The funniest thing about the Kimmel bit, above, is that the guy playing Ford looks more like W.C. Fields. The sketch also shows the difference in libel laws in the two countries. It's doubtful 22 Minutes could get away with identifying an actor as "Rob Ford Mayor-Toronto" and then show him behaving like Charlie Sheen post-Two and a Half Men. Kimmel gets away with it by waving the Ford impersonator off as "a reasonable facsimile."
In Canada, you can't mock with the same level of impunity. Here you've got former Toronto Maple Leafs GM Brian Burke filing a lawsuit, not against comedians, but people leaving snark on the Internet. Burke's beef is that commentators and bloggers have also spread rumours he feels are libelous.

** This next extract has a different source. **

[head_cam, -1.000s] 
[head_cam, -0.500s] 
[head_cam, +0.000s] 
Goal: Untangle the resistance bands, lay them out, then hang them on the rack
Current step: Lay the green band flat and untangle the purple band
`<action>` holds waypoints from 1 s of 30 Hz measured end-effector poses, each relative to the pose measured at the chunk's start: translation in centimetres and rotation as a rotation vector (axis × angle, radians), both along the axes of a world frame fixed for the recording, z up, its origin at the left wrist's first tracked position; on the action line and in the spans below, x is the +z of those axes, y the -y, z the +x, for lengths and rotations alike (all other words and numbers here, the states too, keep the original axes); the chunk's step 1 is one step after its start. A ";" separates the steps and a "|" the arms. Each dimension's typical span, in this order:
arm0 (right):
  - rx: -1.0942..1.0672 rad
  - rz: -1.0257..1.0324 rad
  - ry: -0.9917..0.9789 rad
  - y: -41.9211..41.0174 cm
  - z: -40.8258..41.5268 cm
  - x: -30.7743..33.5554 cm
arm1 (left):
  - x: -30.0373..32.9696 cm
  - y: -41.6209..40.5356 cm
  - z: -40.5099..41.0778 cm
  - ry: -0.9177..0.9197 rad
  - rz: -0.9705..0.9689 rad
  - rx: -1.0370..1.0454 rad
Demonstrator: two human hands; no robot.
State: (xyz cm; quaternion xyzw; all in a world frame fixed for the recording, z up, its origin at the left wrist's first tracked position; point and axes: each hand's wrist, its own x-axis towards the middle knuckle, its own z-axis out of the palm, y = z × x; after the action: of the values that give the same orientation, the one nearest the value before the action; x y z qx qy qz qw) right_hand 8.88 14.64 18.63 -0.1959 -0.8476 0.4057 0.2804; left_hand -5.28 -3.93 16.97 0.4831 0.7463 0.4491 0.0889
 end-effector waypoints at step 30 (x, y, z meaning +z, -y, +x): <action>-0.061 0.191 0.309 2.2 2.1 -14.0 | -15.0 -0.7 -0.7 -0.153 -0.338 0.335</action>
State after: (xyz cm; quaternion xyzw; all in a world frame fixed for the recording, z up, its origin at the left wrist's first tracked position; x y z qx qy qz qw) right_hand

Leave it to a politician, however, to see Burke's actions as a way of shutting down the great unwashed. Following several published reports citing Brampton, Ont. politicians as among Canada's highest paid, long-time councillor Gael Miles apparently was stung by comments left by Brampton citizens at The Brampton Guardian and Toronto Star web sites.
"We should know if we would be pursuing legal action in the future," Miles huffed at a council meeting last week, according to the Guardian. Brampton taxpayers--who already pay the highest taxes in Canada--would then apparently have to foot the bill for an action taken against Brampton taxpayers for venting their frustrations on political entitlement.